Simple tax change would close loopholes costing budget $2.5b
A ‘Buffett Rule’ in Australia would limit the incentive for very high income earners to use excessive tax deductions and boost government revenue by $2.5 billion per year.
The findings are outlined in a report from The Australia Institute: Closing the tax loopholes: A Buffett rule for Australia, which includes NATSEM modelling of a 35% average tax rate floor for those earning above $300,000 per annum.
“We have a situation where very high income earners are claiming massive deductions and paying zero tax. They’re taking the ATO, and the rest of us for mugs,” The Australia Institute Senior Economist, Matt Grudnoff said.
“Many on extremely high incomes are not just reducing their tax bill, they’re managing to pay nothing at all.
“Luckily, a billionaire has proposed a simple and effective solution, which NATSEM modelling shows if implemented in Australia would recoup $2.5 billion of revenue.”

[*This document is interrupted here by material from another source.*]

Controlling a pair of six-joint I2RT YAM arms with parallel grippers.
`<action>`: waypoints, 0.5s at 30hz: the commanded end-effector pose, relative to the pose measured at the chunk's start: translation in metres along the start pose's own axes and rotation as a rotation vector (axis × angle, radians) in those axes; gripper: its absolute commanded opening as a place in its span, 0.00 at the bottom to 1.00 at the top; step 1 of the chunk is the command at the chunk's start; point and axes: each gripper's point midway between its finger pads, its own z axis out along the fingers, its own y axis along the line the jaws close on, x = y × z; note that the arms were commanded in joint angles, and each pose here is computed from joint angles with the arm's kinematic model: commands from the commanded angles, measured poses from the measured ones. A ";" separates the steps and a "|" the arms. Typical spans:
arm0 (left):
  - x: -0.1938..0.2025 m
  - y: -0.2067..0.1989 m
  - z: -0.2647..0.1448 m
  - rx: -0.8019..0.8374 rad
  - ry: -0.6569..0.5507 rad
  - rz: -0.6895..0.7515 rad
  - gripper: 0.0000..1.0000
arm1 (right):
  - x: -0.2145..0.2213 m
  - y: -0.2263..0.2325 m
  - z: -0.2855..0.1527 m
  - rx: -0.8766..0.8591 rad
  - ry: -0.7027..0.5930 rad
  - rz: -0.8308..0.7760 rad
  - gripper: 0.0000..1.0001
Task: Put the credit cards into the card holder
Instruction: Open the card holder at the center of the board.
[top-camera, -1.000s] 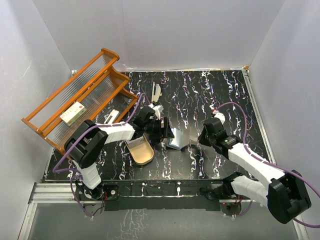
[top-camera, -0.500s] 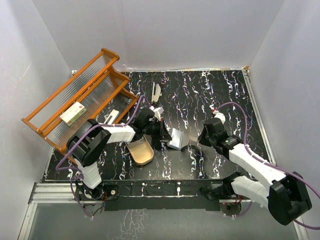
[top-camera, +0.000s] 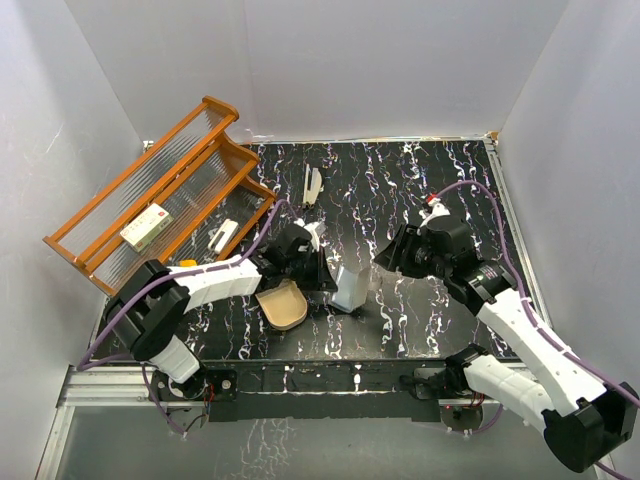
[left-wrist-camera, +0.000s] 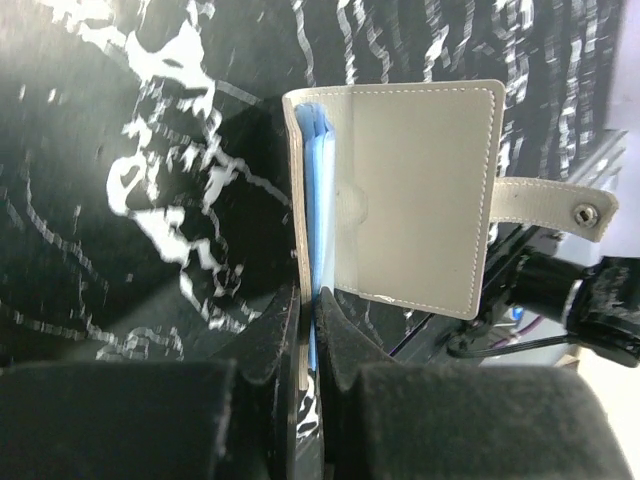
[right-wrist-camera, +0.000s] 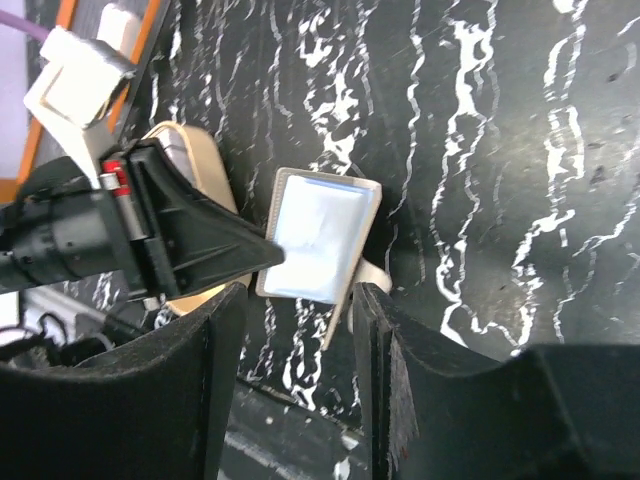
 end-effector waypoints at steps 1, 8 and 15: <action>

The ‘Buffett Rule’ named after US billionaire Warren Buffett creates a tax rate floor, which allows legitimate deductions to be claimed, but also means deductions on earnings over a certain level can’t reduce high income earners’ average tax rate below a specified minimum.

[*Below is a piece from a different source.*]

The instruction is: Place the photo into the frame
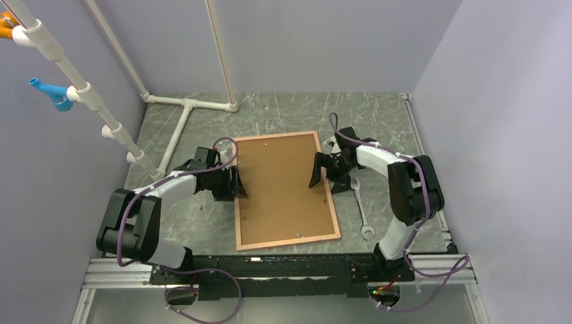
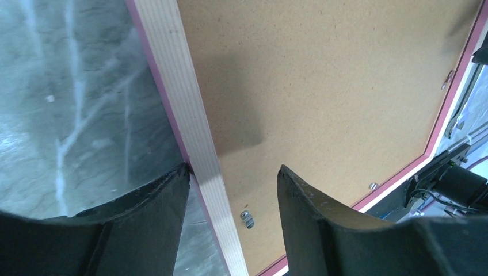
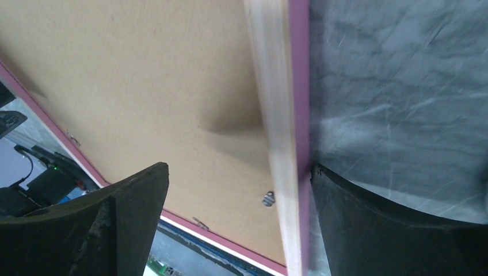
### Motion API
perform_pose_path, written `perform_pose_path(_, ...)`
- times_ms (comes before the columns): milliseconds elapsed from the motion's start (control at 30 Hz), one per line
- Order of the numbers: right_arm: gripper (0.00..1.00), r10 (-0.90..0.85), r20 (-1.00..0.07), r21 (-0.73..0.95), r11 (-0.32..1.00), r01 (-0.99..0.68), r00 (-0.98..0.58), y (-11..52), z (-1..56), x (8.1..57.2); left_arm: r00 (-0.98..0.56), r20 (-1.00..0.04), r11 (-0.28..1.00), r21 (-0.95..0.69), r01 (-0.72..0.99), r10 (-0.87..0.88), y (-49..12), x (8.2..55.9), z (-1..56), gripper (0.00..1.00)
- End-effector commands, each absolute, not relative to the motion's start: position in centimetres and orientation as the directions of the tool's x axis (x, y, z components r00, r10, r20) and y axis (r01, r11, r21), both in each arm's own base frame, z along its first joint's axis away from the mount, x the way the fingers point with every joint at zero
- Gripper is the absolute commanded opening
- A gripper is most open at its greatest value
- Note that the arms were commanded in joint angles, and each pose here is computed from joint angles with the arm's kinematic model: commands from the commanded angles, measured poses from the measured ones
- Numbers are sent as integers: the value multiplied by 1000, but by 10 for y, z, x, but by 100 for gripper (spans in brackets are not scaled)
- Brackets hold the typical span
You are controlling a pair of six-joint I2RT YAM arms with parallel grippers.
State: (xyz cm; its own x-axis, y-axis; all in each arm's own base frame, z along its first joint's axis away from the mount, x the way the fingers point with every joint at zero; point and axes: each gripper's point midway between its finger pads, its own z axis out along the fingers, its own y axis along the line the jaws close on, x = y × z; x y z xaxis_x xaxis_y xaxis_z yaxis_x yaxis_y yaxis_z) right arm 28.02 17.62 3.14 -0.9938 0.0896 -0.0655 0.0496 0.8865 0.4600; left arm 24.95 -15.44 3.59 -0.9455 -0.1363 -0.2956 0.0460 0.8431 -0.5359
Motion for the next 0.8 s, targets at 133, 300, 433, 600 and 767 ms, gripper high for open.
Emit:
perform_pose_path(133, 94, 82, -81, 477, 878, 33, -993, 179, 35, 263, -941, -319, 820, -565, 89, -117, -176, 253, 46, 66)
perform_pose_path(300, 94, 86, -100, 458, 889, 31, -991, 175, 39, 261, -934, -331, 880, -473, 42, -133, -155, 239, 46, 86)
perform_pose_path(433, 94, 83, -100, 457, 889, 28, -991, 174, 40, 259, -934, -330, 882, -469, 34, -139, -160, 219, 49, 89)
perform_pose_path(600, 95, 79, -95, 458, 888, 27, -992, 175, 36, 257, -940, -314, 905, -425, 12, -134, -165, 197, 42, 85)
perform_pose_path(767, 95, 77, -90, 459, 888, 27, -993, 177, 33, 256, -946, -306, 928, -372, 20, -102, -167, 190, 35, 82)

“Modelling we commissioned from NATSEM looked at setting a 35% average tax rate as a floor for people earning over $300,000. This rate is below the average rate for progressive taxation up to that income.
“This isn’t a ‘new tax’, but rather a way to close the loopholes and fix the system so it works in the way it was intended.
“Startling data from the ATO that shows 75 very high income earners are, on average, spending over $850,000 on tax advisors, and paying zero income tax, depicts a cynical game of cat and mouse which is leaving average Australian taxpayers out of pocket.
“Sure, it’s rational for them to spend that much if you they can avoid more than that in tax. But from a society point of view, it represents a flow of money away from government services towards millionaires and their tax advisors.
“This would only affect very high income earners – and only those who are electing to engage in complicated avoidance schemes,” Mr Grudnoff said.
The Australia Institute’s paper is the first of a series of tax briefs, commissioned by GetUp!, which will outline fair and progressive policies by which the Government could raise revenue.